Task directions: Where the word "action" shows up in a line below, that line is counted. State how many lines are counted, without any other words.

Dataset section:
....
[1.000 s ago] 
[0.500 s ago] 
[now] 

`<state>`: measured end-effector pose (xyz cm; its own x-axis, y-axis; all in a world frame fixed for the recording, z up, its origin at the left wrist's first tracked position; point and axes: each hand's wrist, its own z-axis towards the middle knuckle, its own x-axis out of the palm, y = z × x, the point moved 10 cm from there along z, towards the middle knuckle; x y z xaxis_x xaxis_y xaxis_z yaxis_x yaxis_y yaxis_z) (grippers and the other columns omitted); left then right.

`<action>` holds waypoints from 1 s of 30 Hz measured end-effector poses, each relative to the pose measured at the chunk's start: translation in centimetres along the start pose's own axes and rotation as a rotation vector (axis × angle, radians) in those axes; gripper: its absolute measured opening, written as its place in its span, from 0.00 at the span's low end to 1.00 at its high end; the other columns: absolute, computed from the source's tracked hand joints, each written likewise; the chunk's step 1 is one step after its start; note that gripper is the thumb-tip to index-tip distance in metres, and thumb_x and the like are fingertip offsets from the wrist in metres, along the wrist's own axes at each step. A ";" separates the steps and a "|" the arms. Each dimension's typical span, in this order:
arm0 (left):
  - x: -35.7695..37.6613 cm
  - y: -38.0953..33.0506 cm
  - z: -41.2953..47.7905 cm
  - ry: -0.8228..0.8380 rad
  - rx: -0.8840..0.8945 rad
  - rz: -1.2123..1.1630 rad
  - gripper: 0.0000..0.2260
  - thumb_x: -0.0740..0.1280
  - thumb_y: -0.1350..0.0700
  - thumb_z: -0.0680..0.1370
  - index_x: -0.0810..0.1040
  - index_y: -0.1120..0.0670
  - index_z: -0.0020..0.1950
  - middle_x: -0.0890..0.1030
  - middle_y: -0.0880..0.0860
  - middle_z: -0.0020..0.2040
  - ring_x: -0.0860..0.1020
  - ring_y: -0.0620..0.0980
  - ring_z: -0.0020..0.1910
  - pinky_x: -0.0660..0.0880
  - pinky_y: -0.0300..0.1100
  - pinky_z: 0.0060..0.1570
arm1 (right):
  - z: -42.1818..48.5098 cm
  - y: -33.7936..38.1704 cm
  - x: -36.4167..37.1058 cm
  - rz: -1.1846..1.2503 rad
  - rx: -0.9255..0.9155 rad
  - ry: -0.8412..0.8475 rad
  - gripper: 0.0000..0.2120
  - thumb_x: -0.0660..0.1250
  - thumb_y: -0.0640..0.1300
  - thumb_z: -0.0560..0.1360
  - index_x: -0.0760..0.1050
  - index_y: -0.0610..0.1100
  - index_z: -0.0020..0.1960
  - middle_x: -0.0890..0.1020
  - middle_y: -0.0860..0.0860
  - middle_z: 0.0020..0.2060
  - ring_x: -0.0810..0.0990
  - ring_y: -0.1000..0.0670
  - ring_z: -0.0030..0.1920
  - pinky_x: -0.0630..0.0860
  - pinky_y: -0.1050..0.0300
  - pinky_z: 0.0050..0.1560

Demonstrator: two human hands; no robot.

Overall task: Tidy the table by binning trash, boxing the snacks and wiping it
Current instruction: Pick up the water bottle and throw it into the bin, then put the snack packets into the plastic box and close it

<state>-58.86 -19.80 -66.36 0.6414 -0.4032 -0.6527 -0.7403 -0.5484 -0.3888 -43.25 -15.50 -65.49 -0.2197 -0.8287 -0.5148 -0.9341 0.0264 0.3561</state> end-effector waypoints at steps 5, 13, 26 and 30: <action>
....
Response for this exercise: 2